At that point all I could think was "I don't want to do that again." What else can you think? You aren't prepared for things to go differently when the first time had been so by-the-book. The Dr. came back in and you could tell it was difficult for him to deliver the news--"Her lungs are underdeveloped, but we don't know why." After a few x-rays he came back and told us it was Congenital Cystic Adenomatoid Malformation (CCAM). Okay, get us all the information you know on that. We made the first few phone calls, telling our parents what little information we knew. After giving us some information on CCAM, he came back and said what we were really dealing with was Congenital Diaphragmatic Hernia (CDH). Never heard of that before. More phone calls. Where you do want to send her? Our choices were Des Moines and Omaha--both about the same distance from where we lived, but we had family in Omaha. Send her to Omaha. God was guiding our decision; we knew nothing about CDH and importance of having ECMO available. Children's in Omaha had recently gotten an ECMO machine. Des Moines had none. What is her name? I didn't want her sent away known only as Baby M. Leah Claire.
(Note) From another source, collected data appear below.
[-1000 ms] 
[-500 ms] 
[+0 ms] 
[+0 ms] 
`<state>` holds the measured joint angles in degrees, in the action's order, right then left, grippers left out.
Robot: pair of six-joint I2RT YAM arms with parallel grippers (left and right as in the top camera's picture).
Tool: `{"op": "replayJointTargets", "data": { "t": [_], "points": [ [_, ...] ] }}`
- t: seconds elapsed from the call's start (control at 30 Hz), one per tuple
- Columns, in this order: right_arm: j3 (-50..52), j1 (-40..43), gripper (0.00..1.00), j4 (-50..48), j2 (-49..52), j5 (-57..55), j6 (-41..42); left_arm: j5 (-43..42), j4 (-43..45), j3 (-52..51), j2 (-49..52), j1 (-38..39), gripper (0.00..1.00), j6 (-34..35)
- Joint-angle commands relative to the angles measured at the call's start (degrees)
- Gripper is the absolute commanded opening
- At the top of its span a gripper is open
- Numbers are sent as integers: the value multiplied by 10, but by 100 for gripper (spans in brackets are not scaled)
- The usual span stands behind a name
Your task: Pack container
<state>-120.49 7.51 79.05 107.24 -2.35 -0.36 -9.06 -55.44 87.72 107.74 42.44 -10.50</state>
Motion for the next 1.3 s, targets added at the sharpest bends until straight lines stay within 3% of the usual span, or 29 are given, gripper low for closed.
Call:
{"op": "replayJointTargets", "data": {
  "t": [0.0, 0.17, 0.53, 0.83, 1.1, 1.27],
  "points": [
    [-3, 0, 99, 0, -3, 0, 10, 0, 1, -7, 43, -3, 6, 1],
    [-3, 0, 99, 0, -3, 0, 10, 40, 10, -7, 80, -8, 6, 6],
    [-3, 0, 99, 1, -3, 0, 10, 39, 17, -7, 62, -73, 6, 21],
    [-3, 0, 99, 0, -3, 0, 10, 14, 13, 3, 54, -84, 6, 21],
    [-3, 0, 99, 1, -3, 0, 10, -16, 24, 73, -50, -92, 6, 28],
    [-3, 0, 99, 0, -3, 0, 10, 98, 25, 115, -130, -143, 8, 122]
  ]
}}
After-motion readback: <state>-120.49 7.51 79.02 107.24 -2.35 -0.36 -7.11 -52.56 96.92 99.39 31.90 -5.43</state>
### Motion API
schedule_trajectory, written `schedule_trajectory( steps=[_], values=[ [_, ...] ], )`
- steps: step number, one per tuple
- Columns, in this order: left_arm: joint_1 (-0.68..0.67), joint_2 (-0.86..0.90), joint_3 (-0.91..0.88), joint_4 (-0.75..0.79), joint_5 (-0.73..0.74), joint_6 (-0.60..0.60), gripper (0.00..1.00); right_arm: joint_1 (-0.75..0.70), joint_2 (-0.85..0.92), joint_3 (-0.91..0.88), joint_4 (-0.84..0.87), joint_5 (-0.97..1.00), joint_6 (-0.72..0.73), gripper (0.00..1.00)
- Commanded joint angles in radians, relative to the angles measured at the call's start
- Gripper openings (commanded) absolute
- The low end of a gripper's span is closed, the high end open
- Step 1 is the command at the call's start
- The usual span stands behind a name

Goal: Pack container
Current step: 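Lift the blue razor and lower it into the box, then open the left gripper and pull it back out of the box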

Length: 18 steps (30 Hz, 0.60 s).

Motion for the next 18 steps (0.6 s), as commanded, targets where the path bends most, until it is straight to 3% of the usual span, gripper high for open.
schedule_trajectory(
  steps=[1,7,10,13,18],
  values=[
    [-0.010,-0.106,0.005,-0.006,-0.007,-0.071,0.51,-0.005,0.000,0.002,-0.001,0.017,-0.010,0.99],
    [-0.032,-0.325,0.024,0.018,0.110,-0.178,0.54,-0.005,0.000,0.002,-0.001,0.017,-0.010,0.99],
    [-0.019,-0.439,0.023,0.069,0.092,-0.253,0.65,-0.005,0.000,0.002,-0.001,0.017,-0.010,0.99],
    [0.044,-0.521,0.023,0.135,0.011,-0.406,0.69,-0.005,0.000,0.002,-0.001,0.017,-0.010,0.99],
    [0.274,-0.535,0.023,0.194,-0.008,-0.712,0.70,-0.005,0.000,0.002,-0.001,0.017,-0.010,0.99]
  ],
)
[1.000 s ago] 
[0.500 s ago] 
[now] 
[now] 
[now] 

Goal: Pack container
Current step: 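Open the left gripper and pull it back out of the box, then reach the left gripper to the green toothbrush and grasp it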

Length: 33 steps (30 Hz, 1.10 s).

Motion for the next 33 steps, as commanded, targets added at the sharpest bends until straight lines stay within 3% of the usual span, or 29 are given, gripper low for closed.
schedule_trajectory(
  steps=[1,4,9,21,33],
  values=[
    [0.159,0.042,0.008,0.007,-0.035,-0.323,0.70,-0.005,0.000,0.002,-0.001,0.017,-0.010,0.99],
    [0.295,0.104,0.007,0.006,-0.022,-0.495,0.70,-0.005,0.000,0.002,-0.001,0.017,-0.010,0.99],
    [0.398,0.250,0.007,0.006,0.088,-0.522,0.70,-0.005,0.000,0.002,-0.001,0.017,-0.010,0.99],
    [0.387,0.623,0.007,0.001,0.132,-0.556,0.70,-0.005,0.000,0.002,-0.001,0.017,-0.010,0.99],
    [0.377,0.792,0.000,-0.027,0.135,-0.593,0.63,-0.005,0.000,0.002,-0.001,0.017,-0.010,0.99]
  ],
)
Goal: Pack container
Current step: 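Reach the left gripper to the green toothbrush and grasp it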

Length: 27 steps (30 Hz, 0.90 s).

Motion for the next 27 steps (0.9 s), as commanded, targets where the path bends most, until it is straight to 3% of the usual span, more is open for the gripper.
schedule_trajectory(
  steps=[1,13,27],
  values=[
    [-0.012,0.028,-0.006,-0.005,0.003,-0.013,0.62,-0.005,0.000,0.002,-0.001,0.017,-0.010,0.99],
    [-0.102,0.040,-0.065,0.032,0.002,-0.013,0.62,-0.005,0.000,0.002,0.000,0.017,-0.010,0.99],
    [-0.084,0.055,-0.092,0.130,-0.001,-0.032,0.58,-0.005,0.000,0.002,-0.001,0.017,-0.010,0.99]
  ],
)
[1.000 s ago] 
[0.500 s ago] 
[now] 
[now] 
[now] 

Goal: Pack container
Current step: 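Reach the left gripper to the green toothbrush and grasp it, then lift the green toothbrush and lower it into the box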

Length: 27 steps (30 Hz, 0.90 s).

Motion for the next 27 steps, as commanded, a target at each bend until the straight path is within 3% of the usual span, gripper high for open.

By this early hour in the morning, it was still dark and stormy out. The LifeFlight pilot couldn't fly in the bad weather, so they had to send a ground ambulance. We didn't know that some of these children are so fragile and critical that they can barely be transported across a hall, let alone sent 2 hours away by ground ambulance. Ignorance is bliss and we never thought anything of it. Later when we talked to the neonatologist who took the initial call, he had wanted her there as quickly as possible; he wasn't too comfortable with the idea of the ambulance but there wasn't anything we could do about it. The helicopter was still on standby even once the ambulance got there, but it still couldn't fly. We sent her off around 9am. I wouldn't see her again until 7 or 8pm the next night.

When you are in a full birthing center with no baby, the nurses don't pay too much attention to you. Thankfully my sister-in-law who is a nurse and had just gone through having a baby in the NICU spent the first night with me. We watched movies, she got me hot packs and helped get me set up for pumping. John and his Dad headed for Omaha to be with Leah that first night.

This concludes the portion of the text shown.